__Problem__.
All lines of the records below that contain the word "button" must be listed.

Stored entries:
((

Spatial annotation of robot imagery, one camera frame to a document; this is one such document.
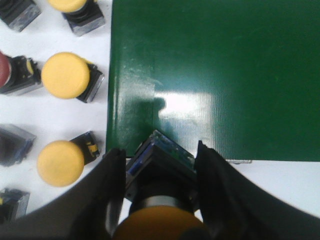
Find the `transparent switch housing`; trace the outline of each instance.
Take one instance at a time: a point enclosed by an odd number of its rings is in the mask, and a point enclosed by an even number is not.
[[[30,193],[5,188],[0,191],[0,225],[26,215]]]
[[[77,97],[80,101],[84,103],[90,103],[95,98],[102,82],[105,79],[105,75],[98,70],[98,67],[94,64],[88,64],[90,70],[90,80],[85,91]]]
[[[19,164],[27,156],[36,136],[13,124],[0,124],[0,165]]]
[[[82,8],[74,12],[63,12],[62,15],[78,37],[106,24],[105,17],[94,0],[87,0]]]
[[[0,19],[16,32],[21,32],[40,13],[33,0],[0,0]]]
[[[194,156],[172,141],[170,138],[162,134],[158,130],[154,130],[149,138],[143,142],[135,156],[128,162],[126,171],[126,184],[129,186],[135,177],[144,169],[151,161],[153,148],[159,148],[165,155],[170,157],[173,161],[177,161],[187,168],[191,173],[195,174]]]
[[[9,28],[14,31],[21,32],[41,13],[36,4],[26,8],[13,22],[9,24]]]

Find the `red button cap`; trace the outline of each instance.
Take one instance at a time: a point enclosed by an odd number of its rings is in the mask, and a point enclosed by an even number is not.
[[[0,88],[3,87],[10,76],[10,63],[8,58],[0,51]]]

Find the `yellow button cap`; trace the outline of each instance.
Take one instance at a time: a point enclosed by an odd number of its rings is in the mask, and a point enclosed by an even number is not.
[[[193,214],[172,206],[152,206],[132,213],[112,240],[178,240],[193,228],[206,229]]]
[[[88,87],[90,70],[83,58],[71,52],[60,52],[46,61],[41,79],[52,95],[61,99],[73,99]]]
[[[72,13],[81,9],[87,0],[48,0],[49,4],[56,10],[64,13]]]
[[[54,141],[41,151],[37,170],[40,177],[50,185],[64,187],[75,182],[85,166],[80,147],[70,141]]]

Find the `white table surface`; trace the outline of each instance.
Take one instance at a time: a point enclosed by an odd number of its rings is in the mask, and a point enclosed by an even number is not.
[[[37,173],[37,157],[44,146],[93,131],[101,153],[105,152],[112,12],[112,0],[99,0],[106,25],[77,37],[61,13],[51,8],[47,1],[35,2],[42,13],[22,32],[14,32],[0,22],[0,51],[12,57],[33,58],[40,68],[56,53],[73,52],[98,65],[106,78],[93,102],[87,104],[77,99],[55,98],[44,88],[21,96],[0,95],[0,124],[14,124],[37,136],[31,152],[21,164],[0,166],[0,189],[17,188],[31,193],[27,213],[65,193],[101,160],[86,165],[74,184],[53,187],[42,181]],[[267,192],[320,217],[320,162],[259,160],[233,166]],[[126,200],[121,219],[128,214],[129,206],[130,202]]]

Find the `green board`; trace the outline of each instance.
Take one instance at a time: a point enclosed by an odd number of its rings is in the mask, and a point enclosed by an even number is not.
[[[114,0],[107,149],[320,161],[319,0]]]

))

__Written solution__.
Find the `red button cap`; trace the outline of each instance.
Find the `yellow button cap`; trace the outline of each instance.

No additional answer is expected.